**TASK DIRECTIONS**.
For the entries that follow, restate word for word the line containing "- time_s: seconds", the line containing "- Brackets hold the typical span", and every line that lies between them.

● ● ● ●

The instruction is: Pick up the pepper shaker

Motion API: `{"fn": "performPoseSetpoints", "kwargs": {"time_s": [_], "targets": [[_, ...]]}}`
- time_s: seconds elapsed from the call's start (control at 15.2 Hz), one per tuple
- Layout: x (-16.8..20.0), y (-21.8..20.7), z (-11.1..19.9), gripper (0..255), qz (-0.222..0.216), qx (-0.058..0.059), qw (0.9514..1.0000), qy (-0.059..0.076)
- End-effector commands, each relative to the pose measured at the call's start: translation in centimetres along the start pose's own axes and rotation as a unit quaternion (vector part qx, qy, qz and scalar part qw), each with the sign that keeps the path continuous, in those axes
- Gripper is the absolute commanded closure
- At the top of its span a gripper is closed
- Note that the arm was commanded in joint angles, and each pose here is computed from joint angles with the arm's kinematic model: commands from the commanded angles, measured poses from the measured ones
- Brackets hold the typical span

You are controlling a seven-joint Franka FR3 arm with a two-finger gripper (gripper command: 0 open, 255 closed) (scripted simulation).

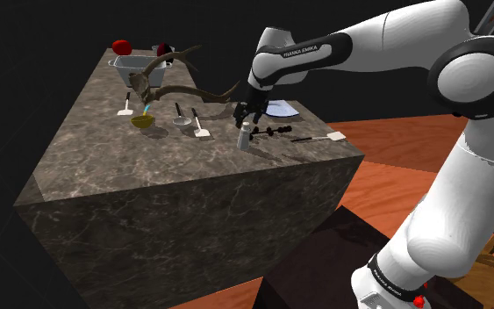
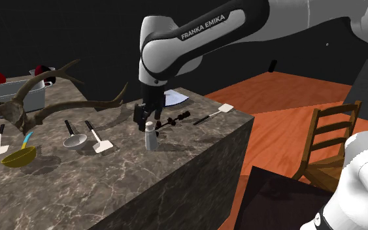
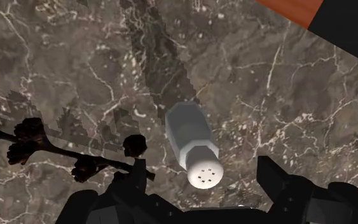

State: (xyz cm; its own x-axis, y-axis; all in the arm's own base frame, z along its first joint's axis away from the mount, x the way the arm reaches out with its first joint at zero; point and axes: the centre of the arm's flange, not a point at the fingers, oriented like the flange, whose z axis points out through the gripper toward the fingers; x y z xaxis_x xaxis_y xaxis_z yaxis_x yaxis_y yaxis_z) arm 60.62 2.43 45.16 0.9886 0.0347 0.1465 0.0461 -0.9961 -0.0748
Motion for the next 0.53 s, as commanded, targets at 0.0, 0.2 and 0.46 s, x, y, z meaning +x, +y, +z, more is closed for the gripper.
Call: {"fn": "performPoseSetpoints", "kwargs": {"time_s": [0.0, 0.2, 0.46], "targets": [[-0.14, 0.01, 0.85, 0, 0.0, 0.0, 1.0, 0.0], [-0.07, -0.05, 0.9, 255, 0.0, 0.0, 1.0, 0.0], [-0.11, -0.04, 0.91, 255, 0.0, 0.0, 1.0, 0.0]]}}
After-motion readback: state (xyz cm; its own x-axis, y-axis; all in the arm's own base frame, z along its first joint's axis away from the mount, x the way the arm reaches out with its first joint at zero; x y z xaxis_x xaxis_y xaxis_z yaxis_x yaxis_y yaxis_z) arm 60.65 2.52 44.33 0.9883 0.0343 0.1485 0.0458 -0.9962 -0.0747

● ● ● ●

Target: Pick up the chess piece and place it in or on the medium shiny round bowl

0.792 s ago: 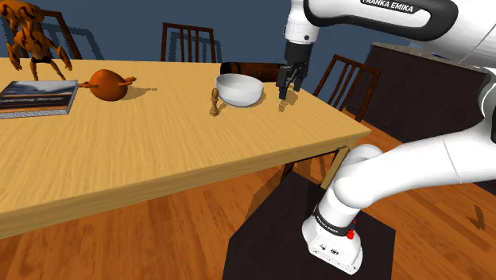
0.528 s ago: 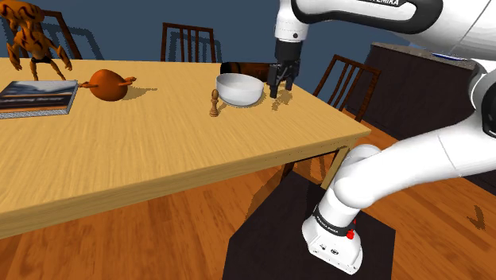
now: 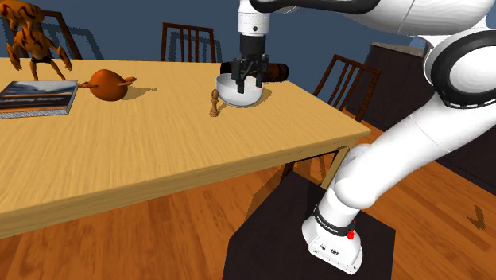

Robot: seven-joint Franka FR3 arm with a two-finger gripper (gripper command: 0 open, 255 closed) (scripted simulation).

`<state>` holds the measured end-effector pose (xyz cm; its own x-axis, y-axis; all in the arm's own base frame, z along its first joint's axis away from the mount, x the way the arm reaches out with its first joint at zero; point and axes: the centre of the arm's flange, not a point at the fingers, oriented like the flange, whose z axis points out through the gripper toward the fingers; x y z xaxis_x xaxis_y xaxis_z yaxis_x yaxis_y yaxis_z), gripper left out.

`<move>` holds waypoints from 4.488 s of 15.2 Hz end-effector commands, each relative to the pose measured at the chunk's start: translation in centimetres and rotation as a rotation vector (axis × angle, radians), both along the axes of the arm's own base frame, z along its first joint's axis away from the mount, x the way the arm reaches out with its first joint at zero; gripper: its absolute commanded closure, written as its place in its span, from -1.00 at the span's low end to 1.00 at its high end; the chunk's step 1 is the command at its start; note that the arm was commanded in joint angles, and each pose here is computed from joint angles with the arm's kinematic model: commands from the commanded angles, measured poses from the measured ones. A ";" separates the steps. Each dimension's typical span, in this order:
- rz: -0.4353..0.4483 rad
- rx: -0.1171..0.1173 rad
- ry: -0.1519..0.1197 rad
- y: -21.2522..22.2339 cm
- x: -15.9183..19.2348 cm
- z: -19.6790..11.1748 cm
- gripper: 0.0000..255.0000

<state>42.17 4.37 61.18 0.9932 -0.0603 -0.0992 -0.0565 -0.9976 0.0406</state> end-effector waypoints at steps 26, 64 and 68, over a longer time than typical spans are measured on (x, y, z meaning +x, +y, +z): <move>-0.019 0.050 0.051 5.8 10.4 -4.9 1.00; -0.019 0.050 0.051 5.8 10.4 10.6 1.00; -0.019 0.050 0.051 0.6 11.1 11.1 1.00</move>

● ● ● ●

**SOLUTION TO THE EXERCISE**.
- time_s: seconds elapsed from the call's start (control at 15.2 Hz), one per tuple
- Layout: x (-16.8..20.0), y (-21.8..20.7), z (-11.1..19.9), gripper (0..255), qz (-0.222..0.216), qx (-0.058..0.059), qw (0.9514..1.0000), qy (-0.059..0.076)
- End-effector commands, each relative to the pose measured at the call's start: translation in centimetres along the start pose's own axes and rotation as a unit quaternion (vector part qx, qy, qz and scalar part qw), each with the sign that keeps the path continuous, in those axes
- Gripper is the absolute commanded closure
- At the top of its span a gripper is closed
- Note that the arm was commanded in joint angles, and each pose here is computed from joint angles with the arm's kinematic model: commands from the commanded angles, measured poses from the measured ones
- Brackets hold the typical span

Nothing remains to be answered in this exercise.